Wednesday, August 23, 2017

Morning Rounds by Megan Thielking

Good morning, folks! I'm here to get you ahead of the day's news in health and medicine. 

Menthol cigarettes come under fresh scrutiny

A group of Senate Democrats is urging FDA Commissioner Scott Gottlieb to ban menthol cigarettes, which they argue pose a serious public health risk. A report from the Tobacco Products Scientific Advisory Committee in 2011 concluded that cutting menthol from cigarettes could prevent hundreds of thousands of deaths in the U.S. The senators — who sent a letter to Gottlieb yesterday outlining their requests — want a firm timeline from the FDA on its plans to address the risk of menthol cigarettes. Some local governments have already passed restrictions on menthol cigarette sales. Just last month, the FDA announced it would move to slash nicotine levels in cigarettes to make them less addictive.

Health groups step in as fighting escalates in Iraq

As fighting escalates in the Iraqi city of Tal Afar, local health officials and the WHO are rushing to staff mobile medical clinics to meet urgent health care needs around the clock. Iraqi forces are attempting to reclaim the city — which fell to the Islamic State in 2014 and is still home to thousands of civilians. Global health groups have also delivered emergency medical supplies and trauma kits to regional field hospitals and primary care centers, which are bracing for an influx of trauma patients as more people flee the city.

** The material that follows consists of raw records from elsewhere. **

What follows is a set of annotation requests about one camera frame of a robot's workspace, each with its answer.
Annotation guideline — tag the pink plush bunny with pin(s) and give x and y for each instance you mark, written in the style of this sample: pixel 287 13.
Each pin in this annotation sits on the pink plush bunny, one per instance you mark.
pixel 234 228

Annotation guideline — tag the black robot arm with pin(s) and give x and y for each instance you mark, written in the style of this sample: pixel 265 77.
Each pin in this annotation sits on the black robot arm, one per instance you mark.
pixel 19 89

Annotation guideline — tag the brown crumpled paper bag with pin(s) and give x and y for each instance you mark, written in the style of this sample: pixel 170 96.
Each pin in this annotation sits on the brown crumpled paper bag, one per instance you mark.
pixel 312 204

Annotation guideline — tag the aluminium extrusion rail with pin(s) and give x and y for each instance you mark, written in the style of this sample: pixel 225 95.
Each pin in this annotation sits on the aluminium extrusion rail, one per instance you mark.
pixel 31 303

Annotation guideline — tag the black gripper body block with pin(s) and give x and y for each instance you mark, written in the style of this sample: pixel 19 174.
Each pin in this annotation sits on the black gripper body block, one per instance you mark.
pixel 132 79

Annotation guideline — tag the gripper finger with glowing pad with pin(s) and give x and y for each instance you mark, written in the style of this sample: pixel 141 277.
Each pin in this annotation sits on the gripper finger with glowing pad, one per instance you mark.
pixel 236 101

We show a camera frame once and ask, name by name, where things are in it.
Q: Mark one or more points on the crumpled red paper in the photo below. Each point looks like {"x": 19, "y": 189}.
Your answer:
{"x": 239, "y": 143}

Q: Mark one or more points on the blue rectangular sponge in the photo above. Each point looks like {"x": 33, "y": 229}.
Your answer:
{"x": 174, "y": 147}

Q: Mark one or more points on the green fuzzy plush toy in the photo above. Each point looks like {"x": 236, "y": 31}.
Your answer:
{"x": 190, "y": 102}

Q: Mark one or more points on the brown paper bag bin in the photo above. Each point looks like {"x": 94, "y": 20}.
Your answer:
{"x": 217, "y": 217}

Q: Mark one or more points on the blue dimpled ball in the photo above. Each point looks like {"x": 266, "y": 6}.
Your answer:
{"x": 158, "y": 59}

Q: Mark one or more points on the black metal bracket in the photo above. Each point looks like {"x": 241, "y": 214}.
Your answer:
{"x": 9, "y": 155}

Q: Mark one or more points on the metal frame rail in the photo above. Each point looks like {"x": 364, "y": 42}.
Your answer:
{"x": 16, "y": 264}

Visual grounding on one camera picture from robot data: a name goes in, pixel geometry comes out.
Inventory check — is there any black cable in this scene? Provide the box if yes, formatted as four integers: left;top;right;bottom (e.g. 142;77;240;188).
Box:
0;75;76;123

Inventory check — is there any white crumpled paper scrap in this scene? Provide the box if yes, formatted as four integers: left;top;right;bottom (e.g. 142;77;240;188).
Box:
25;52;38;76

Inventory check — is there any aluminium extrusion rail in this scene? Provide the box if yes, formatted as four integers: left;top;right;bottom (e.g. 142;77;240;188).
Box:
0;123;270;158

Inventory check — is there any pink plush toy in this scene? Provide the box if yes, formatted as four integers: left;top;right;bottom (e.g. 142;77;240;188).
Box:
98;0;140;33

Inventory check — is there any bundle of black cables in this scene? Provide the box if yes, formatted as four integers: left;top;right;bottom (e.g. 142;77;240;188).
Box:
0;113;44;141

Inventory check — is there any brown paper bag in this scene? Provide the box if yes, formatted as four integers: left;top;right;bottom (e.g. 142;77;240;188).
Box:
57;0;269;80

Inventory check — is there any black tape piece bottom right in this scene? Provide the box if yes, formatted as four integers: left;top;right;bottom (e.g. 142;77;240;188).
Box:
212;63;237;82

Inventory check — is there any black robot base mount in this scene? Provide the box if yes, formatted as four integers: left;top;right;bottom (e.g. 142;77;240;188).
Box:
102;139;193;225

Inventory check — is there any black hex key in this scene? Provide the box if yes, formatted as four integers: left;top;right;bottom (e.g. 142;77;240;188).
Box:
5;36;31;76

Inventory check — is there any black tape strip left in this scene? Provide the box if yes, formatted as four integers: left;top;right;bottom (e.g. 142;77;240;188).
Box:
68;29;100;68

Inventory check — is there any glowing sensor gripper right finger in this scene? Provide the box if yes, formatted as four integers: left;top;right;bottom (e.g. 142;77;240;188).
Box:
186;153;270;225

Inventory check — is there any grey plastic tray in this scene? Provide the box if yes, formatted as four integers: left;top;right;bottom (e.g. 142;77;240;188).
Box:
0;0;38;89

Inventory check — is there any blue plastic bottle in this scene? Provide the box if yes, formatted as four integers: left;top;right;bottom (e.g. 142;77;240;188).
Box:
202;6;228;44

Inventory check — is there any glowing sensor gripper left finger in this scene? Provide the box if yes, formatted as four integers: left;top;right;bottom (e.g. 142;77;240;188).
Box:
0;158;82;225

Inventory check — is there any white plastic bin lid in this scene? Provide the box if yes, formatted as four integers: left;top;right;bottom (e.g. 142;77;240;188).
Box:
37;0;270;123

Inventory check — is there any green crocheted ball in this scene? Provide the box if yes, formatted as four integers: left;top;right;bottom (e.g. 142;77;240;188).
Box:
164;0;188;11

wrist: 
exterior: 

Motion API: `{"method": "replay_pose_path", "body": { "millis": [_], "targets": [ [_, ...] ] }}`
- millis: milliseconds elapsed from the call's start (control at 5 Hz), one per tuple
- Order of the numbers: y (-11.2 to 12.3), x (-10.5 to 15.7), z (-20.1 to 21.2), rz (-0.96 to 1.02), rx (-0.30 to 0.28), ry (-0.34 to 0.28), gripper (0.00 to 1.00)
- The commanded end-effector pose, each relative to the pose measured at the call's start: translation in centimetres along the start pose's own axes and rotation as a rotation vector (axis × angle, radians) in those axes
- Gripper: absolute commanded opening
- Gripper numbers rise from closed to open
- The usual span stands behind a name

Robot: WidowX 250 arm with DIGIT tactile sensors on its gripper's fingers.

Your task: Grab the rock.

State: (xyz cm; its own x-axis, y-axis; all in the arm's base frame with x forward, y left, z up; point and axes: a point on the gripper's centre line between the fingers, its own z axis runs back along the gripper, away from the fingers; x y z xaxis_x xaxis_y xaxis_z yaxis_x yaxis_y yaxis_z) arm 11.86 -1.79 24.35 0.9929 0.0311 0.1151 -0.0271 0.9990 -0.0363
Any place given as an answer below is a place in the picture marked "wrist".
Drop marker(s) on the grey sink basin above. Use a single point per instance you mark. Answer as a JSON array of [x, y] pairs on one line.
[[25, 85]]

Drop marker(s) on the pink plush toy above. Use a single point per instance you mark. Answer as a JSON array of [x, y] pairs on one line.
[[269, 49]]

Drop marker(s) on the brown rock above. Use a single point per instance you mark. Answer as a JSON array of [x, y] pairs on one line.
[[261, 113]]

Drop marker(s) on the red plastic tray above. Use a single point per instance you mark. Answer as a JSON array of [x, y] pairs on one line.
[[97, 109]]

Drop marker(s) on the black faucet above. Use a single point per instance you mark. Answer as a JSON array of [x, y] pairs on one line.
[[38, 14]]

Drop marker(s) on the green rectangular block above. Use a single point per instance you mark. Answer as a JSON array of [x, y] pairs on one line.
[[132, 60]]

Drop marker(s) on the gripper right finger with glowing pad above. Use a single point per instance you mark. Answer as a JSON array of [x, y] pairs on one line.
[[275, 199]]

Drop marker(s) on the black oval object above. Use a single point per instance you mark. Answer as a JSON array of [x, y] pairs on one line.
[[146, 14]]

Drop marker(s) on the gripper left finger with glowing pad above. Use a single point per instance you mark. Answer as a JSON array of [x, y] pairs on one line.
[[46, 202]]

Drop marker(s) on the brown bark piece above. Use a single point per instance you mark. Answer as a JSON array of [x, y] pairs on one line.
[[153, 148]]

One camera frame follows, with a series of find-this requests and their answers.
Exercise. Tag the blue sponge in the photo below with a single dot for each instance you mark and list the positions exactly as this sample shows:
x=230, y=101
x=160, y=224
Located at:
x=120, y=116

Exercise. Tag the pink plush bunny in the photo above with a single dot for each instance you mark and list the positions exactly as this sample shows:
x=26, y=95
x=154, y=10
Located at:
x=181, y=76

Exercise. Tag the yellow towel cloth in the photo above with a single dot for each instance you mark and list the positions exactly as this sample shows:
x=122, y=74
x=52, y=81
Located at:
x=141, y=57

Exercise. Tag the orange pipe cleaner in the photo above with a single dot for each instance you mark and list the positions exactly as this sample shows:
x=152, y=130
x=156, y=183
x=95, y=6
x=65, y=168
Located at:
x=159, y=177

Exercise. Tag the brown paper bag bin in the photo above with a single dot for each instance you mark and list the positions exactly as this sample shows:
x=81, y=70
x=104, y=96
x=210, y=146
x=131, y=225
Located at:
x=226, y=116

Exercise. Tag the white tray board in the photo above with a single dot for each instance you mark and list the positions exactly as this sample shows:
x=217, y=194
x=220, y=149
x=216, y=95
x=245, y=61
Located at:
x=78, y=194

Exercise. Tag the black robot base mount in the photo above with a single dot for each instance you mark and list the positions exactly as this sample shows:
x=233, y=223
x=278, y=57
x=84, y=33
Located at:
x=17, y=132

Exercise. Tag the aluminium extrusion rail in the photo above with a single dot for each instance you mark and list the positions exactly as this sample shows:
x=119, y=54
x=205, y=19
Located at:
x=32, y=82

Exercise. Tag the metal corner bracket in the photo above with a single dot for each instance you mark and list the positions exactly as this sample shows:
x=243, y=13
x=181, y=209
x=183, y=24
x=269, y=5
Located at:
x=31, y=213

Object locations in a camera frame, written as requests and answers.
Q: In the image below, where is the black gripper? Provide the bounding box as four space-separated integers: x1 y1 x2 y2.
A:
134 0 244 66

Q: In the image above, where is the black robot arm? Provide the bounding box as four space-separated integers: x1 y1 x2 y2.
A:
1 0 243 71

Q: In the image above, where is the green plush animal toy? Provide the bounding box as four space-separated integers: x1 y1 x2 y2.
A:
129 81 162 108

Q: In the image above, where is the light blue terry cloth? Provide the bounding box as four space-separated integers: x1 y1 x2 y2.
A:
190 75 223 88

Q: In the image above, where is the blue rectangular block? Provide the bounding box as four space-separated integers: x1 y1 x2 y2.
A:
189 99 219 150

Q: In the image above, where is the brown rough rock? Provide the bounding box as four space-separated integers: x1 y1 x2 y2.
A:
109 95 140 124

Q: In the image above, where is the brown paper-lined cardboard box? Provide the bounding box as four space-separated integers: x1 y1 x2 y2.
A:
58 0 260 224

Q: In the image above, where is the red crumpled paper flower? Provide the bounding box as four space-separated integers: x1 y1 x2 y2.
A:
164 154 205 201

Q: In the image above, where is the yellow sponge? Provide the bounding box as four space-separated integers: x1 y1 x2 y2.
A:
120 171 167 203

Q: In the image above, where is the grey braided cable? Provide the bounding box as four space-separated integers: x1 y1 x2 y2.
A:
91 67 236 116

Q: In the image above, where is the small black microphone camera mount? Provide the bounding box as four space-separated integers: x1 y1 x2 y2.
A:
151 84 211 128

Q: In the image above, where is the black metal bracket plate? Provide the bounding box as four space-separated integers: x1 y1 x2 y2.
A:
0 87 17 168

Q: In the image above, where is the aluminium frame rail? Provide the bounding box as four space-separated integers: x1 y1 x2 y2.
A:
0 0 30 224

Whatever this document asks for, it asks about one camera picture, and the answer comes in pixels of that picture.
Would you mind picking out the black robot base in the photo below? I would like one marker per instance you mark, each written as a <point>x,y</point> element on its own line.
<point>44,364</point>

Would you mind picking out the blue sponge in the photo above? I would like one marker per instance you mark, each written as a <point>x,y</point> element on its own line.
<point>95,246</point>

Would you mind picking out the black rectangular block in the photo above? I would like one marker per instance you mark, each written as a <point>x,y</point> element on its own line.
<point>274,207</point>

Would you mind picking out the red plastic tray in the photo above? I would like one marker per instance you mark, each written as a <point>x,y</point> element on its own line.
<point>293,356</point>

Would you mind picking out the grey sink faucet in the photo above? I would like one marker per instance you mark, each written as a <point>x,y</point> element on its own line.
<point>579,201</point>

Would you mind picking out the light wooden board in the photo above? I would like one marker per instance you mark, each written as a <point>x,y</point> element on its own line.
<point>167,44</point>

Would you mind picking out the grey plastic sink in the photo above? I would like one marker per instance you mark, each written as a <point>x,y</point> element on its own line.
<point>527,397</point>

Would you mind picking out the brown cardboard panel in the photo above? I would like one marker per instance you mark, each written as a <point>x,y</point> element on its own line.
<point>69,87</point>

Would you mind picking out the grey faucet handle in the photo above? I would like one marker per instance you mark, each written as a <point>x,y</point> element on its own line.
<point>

Steroids aren't a good alternative to antibiotics for chest infections

Steroids are increasingly being used as a treatment for certain chest infections as a way to avoid antibiotic overuse, but a new study in JAMA finds they don’t do much to help. Researchers ran a clinical trial testing oral steroids against a placebo in 398 adults with acute lower respiratory infections; they didn’t have asthma or chronic lung disease, which can complicate a patient’s treatment plan. Roughly half of the patients received five days of prednisolone. But their coughs lasted just as long and their symptoms were just as severe as the patients who received a placebo treatment. The researchers say that while antibiotics are often an inappropriate treatment for chest infections, their findings don’t support using steroids for this particular group of patients, either.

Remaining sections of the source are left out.